● Assigned task: Throughout the entries below, report every line where "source" is found.

● Records supplied:
◆ ◆ ◆ ◆ ◆ ◆ ◆

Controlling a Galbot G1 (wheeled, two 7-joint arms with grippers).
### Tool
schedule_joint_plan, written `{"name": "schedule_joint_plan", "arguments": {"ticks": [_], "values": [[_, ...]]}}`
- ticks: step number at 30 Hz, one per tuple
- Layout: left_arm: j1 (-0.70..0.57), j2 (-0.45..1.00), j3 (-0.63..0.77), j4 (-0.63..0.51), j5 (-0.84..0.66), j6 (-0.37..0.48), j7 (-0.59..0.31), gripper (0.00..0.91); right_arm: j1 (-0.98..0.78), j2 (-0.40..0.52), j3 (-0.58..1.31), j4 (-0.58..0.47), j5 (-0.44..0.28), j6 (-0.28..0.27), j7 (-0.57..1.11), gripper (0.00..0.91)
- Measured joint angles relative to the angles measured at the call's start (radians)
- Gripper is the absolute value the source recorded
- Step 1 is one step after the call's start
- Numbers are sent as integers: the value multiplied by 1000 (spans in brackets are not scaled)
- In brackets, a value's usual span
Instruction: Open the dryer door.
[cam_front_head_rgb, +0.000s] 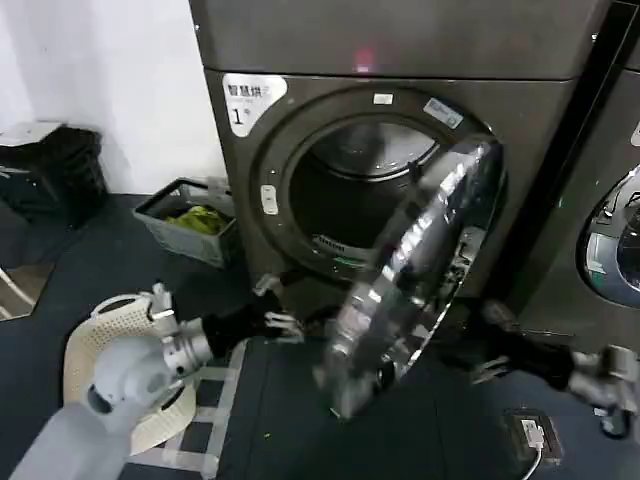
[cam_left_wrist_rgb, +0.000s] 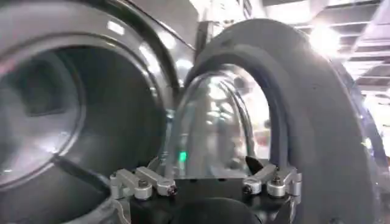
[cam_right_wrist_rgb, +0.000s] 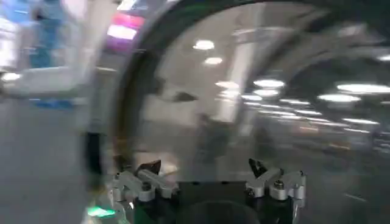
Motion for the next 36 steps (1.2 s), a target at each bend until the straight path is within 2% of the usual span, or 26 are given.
{"name": "schedule_joint_plan", "arguments": {"ticks": [7,14,18,21,27,36], "values": [[-23,5,77,-33,5,-1,-3,907,-103,34,264,36,52,-3,256,907],[-82,-23,214,-9,35,-33,-9,907,-191,31,462,53,34,-84,645,907],[-140,-54,321,25,67,-98,-14,907,-217,16,551,54,19,-132,831,907],[-192,-76,402,53,76,-129,-55,907,-227,4,605,37,-12,-151,938,907],[-297,-135,554,121,79,-152,-97,907,-246,-16,701,2,-46,-193,1085,907],[-415,-259,712,246,167,-179,-140,907,-297,-43,857,-62,-51,-215,1117,907]]}}
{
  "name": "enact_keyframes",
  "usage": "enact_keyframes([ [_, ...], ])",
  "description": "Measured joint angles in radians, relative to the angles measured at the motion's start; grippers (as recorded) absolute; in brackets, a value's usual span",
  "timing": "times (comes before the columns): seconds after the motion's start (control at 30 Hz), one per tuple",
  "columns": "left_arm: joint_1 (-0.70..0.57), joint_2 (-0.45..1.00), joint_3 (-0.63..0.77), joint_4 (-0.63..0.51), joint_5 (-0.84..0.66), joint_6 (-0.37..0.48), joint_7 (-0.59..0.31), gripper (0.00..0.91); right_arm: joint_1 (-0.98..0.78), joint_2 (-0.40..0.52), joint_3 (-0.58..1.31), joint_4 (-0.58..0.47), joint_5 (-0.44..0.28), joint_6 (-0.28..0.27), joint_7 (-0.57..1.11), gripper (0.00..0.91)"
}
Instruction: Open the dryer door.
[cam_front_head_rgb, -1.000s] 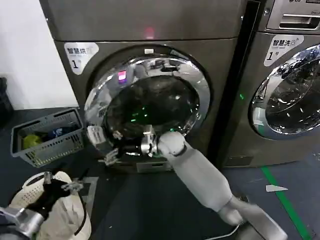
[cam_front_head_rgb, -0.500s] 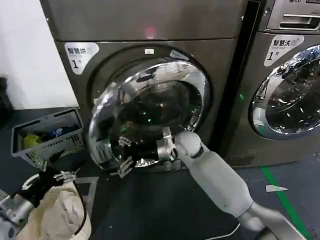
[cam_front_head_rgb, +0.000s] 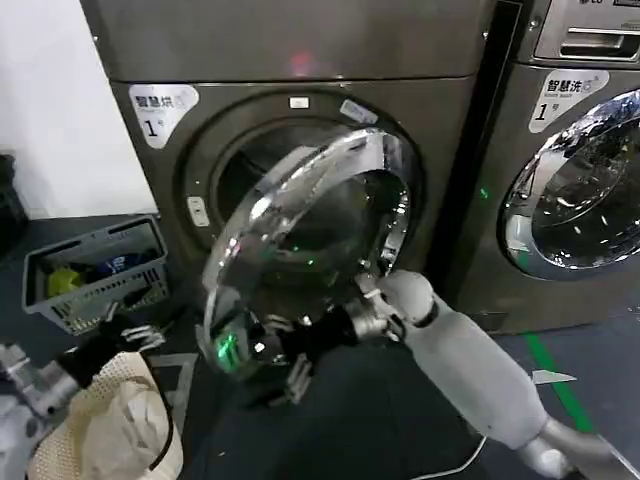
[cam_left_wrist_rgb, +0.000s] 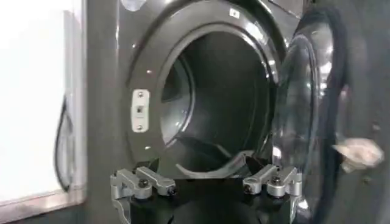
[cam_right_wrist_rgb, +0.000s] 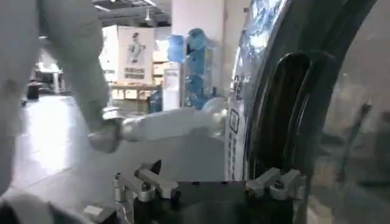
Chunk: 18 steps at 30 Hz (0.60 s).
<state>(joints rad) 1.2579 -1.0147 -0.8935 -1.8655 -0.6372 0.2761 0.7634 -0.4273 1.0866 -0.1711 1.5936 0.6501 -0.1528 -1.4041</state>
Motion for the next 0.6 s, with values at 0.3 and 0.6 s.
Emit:
enact_keyframes([
  [0.3,-0.074,0.096,0.171,0.002,-0.066,-0.011,0.010,0.907,-0.032,-0.106,0.048,0.018,0.093,0.014,-0.060,0.907],
  [0.6,-0.200,0.169,0.381,0.031,-0.107,-0.026,0.009,0.907,-0.108,-0.185,0.199,-0.027,0.108,0.061,-0.059,0.907],
])
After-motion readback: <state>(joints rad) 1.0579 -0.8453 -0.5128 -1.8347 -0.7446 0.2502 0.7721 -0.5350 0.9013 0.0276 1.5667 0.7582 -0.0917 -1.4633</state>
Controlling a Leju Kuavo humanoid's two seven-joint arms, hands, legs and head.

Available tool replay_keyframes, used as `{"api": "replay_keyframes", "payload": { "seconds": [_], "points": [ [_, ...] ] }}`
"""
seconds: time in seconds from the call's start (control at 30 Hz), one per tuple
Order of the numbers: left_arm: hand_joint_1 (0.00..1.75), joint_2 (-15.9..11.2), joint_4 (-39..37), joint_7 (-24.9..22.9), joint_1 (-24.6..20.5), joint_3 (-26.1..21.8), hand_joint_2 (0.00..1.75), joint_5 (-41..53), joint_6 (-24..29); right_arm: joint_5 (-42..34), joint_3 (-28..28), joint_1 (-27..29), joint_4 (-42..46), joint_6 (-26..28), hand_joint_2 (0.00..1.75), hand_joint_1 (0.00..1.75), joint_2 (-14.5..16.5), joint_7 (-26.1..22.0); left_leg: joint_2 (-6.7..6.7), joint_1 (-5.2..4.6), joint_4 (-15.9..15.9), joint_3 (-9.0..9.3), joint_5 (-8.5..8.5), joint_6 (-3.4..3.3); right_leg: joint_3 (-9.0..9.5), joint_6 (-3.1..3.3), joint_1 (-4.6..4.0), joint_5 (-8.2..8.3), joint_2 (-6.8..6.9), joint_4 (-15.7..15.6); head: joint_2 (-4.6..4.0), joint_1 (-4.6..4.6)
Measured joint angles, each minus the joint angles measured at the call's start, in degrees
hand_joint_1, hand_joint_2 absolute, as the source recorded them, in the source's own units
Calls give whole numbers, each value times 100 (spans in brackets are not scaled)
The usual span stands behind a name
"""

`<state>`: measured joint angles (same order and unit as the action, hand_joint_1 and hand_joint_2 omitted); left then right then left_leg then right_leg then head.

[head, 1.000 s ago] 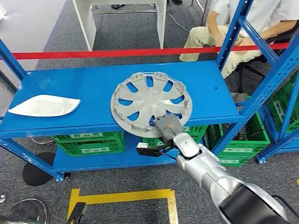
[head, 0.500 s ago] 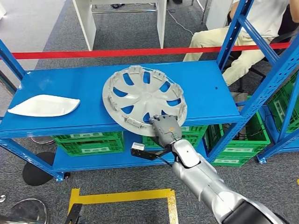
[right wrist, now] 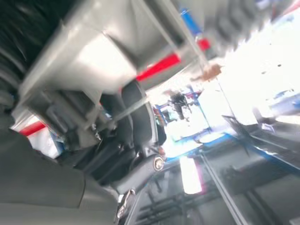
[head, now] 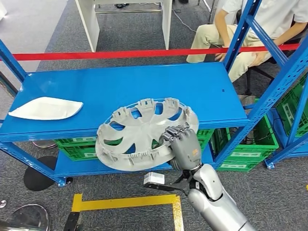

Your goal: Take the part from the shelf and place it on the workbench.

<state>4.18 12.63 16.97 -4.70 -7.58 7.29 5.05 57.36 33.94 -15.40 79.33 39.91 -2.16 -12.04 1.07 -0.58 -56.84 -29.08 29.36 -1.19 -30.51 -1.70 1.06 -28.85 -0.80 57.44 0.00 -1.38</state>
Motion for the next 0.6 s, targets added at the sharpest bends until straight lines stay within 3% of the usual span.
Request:
{"api": "replay_keyframes", "payload": {
  "seconds": [0.13,0.27,0.43,0.6],
  "points": [
    [0,-1,0,36,4,-5,175,-4,-41,-177,-91,185,378,0,175,175,-67,-100,0,0,0,2,-2,2,1,0,0,1,0,1,0,-1],
    [0,-5,0,123,23,-39,0,-47,-234,-185,-252,499,821,0,175,175,-112,-382,1,0,0,1,-2,2,1,0,0,1,1,2,0,-1],
    [0,-15,0,290,68,-140,0,-125,-396,-268,-544,970,1402,0,175,175,-121,-735,1,0,0,-4,-1,2,-2,0,0,0,1,2,0,-1],
    [0,-28,0,400,99,-231,0,-169,-420,-812,-711,1307,1886,-2,175,175,-146,-967,1,-1,-1,-8,-1,1,-5,0,1,0,1,-1,0,-2]
  ]
}}
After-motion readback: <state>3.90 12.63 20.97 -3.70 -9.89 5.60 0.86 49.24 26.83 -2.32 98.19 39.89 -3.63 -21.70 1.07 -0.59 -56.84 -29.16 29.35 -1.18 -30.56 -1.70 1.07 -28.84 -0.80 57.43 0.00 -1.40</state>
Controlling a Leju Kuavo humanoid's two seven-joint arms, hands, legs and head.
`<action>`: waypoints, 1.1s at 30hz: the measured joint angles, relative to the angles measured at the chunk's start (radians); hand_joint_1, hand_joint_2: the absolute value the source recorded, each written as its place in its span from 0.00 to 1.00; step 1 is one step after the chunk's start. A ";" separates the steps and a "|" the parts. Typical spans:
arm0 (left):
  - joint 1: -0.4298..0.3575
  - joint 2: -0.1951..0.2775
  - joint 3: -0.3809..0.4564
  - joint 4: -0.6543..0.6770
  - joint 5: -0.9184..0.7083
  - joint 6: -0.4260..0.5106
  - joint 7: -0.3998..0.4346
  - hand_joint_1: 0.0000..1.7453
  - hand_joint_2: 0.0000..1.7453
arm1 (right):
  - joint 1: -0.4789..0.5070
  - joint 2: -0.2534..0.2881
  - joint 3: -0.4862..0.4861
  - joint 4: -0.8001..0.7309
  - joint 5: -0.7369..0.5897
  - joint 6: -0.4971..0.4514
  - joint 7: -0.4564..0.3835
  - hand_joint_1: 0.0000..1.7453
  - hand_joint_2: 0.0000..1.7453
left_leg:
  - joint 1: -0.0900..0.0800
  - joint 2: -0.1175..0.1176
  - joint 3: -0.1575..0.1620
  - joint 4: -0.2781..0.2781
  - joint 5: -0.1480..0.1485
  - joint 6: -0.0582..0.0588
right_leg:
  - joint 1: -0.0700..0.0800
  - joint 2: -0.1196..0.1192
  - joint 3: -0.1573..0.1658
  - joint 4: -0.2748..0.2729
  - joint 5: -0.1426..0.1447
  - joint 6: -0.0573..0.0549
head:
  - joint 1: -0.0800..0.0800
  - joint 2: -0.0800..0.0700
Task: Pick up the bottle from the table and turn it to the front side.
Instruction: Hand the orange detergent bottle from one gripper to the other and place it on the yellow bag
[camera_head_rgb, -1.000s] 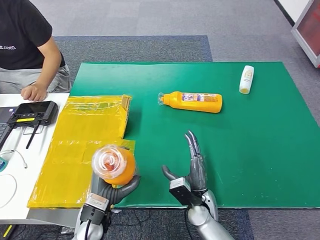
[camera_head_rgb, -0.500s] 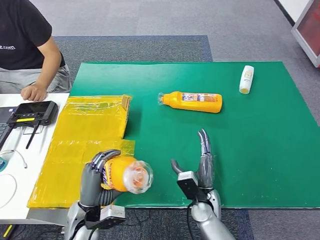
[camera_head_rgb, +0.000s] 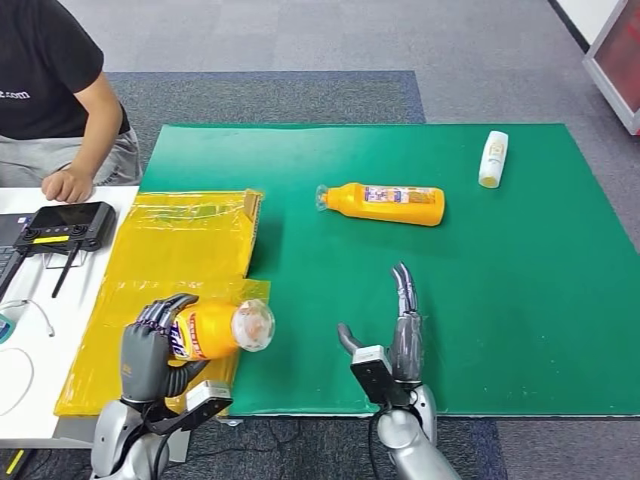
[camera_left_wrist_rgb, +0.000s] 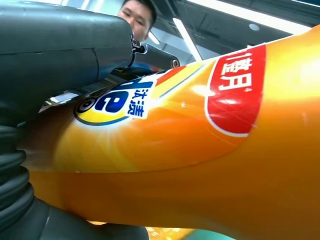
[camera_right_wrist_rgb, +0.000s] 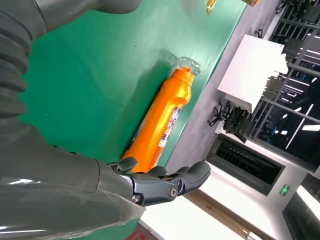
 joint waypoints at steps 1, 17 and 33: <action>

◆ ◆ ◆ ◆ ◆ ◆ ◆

● Finished task:
- Gripper is the absolute value the source recorded
hand_joint_1, hand_joint_2 absolute, as the source recorded them, in the source's own units
`<action>`: waypoints, 1.1s at 30hz: the measured joint angles, relative to the angles measured at the chunk's start (radians); hand_joint_1, hand_joint_2: the absolute value the source recorded, each written as its place in its span from 0.00 to 1.00; step 1 is one step after the chunk's start. A ";" separates the steps and a "|" the parts. Typical spans:

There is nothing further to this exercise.